* [WORK REQUIRED]:
Beginning with the line that holds "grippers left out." in the data below, give again every line through the one that holds "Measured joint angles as", exactly as written.

#### AVAILABLE DATA ####

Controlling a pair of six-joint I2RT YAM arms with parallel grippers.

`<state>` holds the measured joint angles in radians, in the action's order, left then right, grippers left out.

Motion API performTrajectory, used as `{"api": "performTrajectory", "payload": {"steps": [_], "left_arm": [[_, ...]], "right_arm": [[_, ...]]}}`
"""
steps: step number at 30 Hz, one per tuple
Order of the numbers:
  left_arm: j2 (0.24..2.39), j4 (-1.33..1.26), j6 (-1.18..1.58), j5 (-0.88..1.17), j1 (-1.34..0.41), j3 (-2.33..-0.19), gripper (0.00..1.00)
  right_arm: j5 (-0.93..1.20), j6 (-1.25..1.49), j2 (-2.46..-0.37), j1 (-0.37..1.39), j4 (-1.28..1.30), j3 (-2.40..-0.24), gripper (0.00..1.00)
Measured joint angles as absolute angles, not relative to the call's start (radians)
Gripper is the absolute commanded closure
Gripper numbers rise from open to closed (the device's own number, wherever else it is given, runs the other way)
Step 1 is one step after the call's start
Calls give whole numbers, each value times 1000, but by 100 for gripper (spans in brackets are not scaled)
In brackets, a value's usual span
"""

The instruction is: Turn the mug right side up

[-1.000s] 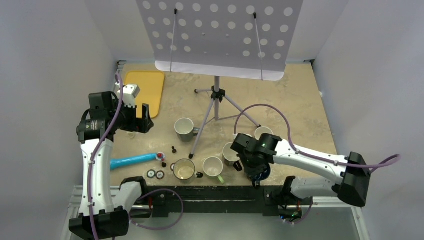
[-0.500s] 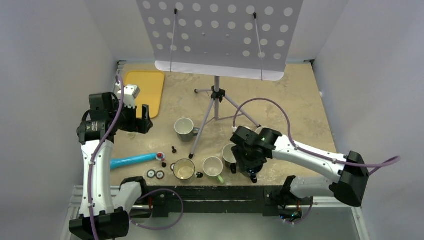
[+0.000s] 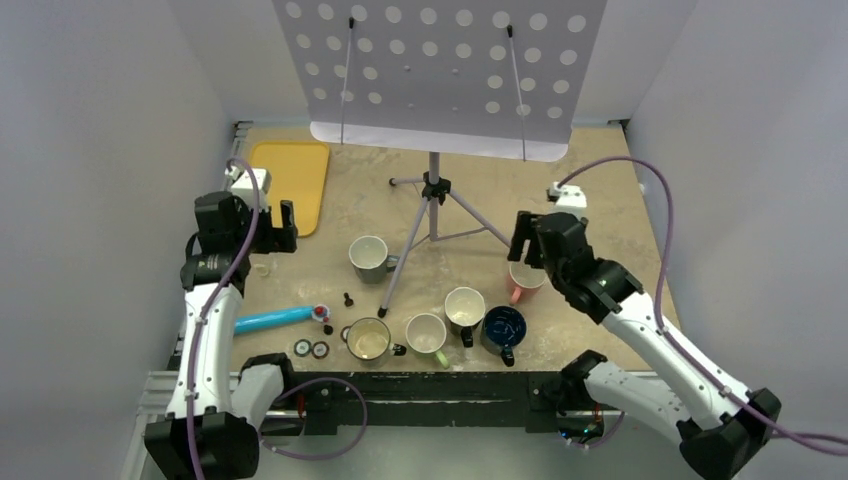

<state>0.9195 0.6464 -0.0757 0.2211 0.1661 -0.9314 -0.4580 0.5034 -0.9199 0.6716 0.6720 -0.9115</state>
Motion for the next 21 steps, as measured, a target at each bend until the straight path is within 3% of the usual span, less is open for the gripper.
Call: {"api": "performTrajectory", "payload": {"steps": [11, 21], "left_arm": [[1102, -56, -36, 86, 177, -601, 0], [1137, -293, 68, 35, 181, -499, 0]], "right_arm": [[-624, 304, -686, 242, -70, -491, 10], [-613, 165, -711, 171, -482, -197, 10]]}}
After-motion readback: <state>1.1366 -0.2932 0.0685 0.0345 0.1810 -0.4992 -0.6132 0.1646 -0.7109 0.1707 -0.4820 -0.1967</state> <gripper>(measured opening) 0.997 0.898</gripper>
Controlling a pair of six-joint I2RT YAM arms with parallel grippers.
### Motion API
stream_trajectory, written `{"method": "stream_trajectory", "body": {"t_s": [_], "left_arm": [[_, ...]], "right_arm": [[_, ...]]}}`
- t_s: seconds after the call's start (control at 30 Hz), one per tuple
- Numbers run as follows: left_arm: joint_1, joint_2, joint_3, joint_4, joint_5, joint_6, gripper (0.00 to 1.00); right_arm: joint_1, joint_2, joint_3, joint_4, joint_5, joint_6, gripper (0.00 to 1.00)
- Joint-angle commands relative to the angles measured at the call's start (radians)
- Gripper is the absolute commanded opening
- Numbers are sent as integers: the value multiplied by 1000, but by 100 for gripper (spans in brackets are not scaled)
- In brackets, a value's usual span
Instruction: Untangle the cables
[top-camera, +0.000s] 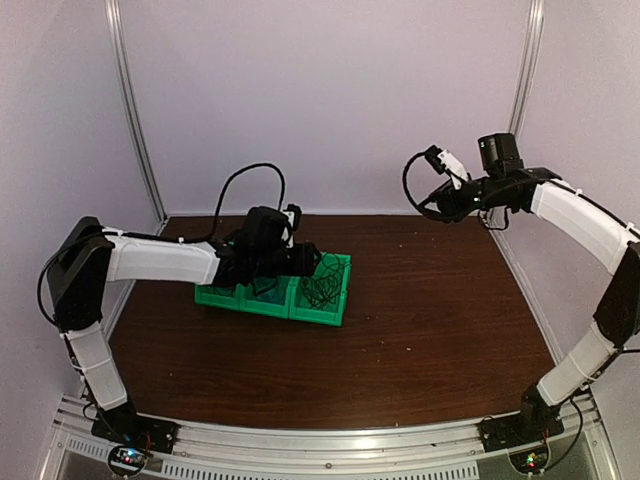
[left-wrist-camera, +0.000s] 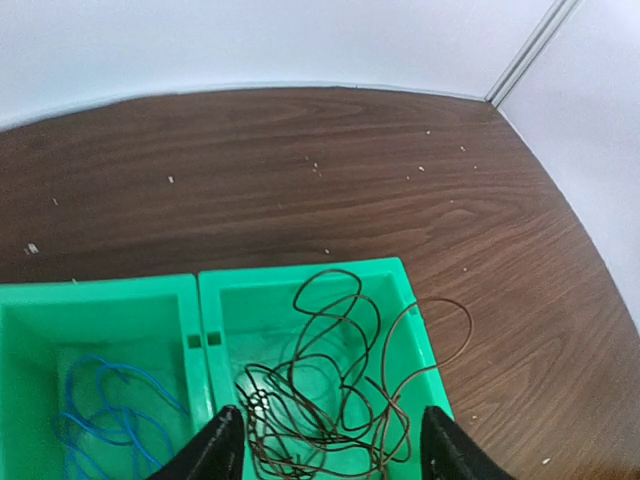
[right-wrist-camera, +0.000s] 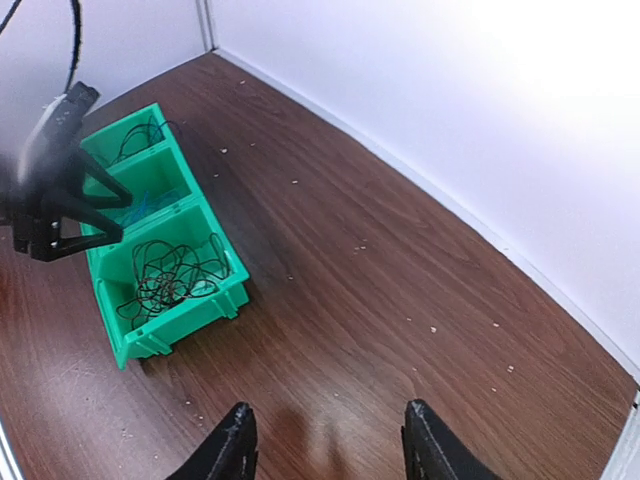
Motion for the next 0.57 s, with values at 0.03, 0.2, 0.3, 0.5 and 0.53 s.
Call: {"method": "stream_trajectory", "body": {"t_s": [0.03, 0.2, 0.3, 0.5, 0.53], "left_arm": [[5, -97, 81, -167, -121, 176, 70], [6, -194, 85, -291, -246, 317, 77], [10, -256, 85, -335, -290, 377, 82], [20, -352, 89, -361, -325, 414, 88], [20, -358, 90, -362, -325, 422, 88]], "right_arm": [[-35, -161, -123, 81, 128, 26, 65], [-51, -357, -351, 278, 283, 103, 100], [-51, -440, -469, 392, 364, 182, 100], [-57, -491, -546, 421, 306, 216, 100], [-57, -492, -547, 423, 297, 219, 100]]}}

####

* [ANSWER AREA]:
`<state>` holds the measured joint angles in radians, in the action's order, left then right, grippers left out.

Motion API performTrajectory, used as `{"api": "performTrajectory", "payload": {"steps": [_], "left_arm": [[_, ...]], "right_arm": [[_, ...]]}}`
"""
steps: step number at 30 Hz, one per tuple
Order of the numbers:
  left_arm: j2 (0.24..2.39), j4 (-1.33..1.26), j6 (-1.18..1.58), j5 (-0.88..1.17), j1 (-1.34..0.41), j3 (-2.33..-0.19), gripper (0.00..1.00)
  right_arm: j5 (-0.93..1.20), j6 (-1.25..1.49), j2 (-2.46..-0.37), j1 (-0.37..1.39), j4 (-1.28..1.30), j3 (-2.40..-0.24), gripper (0.00..1.00)
Measured joint angles as absolute angles, not relative to the call's start (radians)

The work for this exercise is now done.